Return exactly and only these lines: the first of the listing through the one containing "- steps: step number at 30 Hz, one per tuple".

(SUPPLIED DATA begins)

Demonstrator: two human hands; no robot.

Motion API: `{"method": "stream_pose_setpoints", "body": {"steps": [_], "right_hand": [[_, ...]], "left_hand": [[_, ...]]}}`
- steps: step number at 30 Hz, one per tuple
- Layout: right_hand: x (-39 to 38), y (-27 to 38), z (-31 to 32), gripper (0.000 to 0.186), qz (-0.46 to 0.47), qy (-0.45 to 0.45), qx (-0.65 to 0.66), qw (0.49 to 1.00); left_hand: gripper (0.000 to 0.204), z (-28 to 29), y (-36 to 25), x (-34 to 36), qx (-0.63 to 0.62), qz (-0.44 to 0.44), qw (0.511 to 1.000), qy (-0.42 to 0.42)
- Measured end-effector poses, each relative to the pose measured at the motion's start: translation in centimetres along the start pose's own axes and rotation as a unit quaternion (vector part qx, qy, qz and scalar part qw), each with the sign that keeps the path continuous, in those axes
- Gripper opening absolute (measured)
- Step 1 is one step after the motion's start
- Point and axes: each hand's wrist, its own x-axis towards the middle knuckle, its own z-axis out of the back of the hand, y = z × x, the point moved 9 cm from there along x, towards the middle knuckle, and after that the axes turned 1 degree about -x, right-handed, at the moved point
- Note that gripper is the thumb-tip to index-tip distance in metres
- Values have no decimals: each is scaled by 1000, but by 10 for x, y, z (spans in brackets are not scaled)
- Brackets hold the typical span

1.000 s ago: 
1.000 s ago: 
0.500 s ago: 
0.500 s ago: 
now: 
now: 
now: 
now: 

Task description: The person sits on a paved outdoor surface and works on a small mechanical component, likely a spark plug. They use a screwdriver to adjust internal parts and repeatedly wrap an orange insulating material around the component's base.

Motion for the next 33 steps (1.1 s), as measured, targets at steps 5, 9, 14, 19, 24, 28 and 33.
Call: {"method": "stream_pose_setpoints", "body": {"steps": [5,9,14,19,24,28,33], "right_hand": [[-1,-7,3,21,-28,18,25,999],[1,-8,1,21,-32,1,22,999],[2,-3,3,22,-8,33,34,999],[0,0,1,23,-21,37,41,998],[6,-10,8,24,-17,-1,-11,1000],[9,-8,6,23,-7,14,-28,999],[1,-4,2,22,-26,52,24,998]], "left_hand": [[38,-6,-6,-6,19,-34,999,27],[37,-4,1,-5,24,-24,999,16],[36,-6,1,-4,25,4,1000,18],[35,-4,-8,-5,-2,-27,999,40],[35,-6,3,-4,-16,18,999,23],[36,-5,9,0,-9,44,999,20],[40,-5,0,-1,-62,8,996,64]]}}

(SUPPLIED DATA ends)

> _EXERCISE SOLUTION_:
Demonstrator: two human hands; no robot.

Motion API: `{"method": "stream_pose_setpoints", "body": {"steps": [_], "right_hand": [[_, ...]], "left_hand": [[_, ...]]}}`
- steps: step number at 30 Hz, one per tuple

The answer has nothing more to it.